■ EXERCISE AIM ■
The required answer is an exact copy of the lines from the one containing "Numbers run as" to the end of the listing, both included, without any pictures.
======== DATA SHOWN
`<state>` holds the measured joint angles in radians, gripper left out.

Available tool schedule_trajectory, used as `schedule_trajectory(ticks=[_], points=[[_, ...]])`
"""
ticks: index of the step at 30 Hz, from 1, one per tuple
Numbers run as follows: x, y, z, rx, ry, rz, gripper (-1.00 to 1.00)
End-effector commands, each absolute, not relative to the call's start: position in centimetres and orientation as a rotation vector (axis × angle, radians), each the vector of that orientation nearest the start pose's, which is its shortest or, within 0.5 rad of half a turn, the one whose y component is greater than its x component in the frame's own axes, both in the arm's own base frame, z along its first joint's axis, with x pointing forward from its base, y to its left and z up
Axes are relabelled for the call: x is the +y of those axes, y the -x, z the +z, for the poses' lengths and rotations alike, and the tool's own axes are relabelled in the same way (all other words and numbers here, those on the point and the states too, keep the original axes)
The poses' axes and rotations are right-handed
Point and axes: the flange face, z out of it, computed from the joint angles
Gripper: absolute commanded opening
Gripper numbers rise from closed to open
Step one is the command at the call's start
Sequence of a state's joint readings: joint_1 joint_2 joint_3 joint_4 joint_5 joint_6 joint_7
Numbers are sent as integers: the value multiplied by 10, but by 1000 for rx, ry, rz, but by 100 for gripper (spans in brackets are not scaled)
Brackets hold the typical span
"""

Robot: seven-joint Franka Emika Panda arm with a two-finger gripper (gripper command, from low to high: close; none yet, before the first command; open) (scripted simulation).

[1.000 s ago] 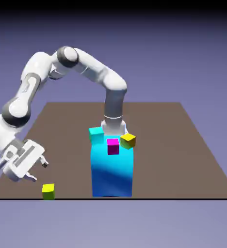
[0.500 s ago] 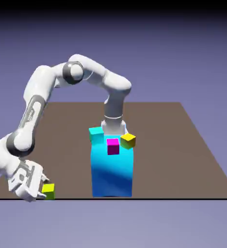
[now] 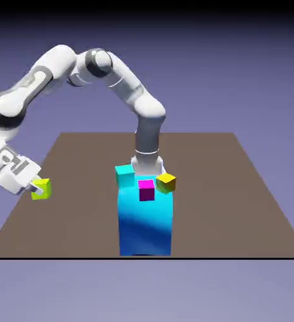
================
■ RESPONSE FOR THIS EXERCISE ■
Numbers run as follows: x, y, z, rx, ry, rz, gripper (-1.00 to 1.00)
End-effector commands, each absolute, not relative to the call's start: position in centimetres and orientation as a rotation vector (axis × angle, radians), each the vector of that orientation nearest the start pose's, which is its shortest or, within 0.5 rad of half a turn, the one whose y component is greater than its x component in the frame's own axes, both in the arm's own base frame, z along its first joint's axis, with x pointing forward from its base, y to its left and z up
Axes are relabelled for the call: x is the +y of those axes, y the -x, z the +z, for the poses' lengths and rotations alike, and the tool's own axes are relabelled in the same way (all other words and numbers here, those on the point and the states too, keep the original axes)
The poses' axes and rotations are right-handed
Point and axes: the flange face, z out of it, computed from the joint angles
Gripper: absolute commanded opening
Gripper numbers rise from closed to open
Step one is the command at the call's start
Sequence of a state's joint readings: joint_1 joint_2 joint_3 joint_4 joint_5 joint_6 joint_7
Numbers are sent as integers: the value multiplied by 10, but by 1000 for rx, ry, rz, but by 100 for gripper (spans in brackets are not scaled)
Brackets hold the typical span
"""

Robot: seven-joint Franka Emika Panda arm with a two-finger gripper (gripper command, from low to high: close; none yet, before the first command; open) (scripted simulation).

[1.000 s ago] 
[0.500 s ago] 
[now] 

Nothing more remains to be done for this exercise.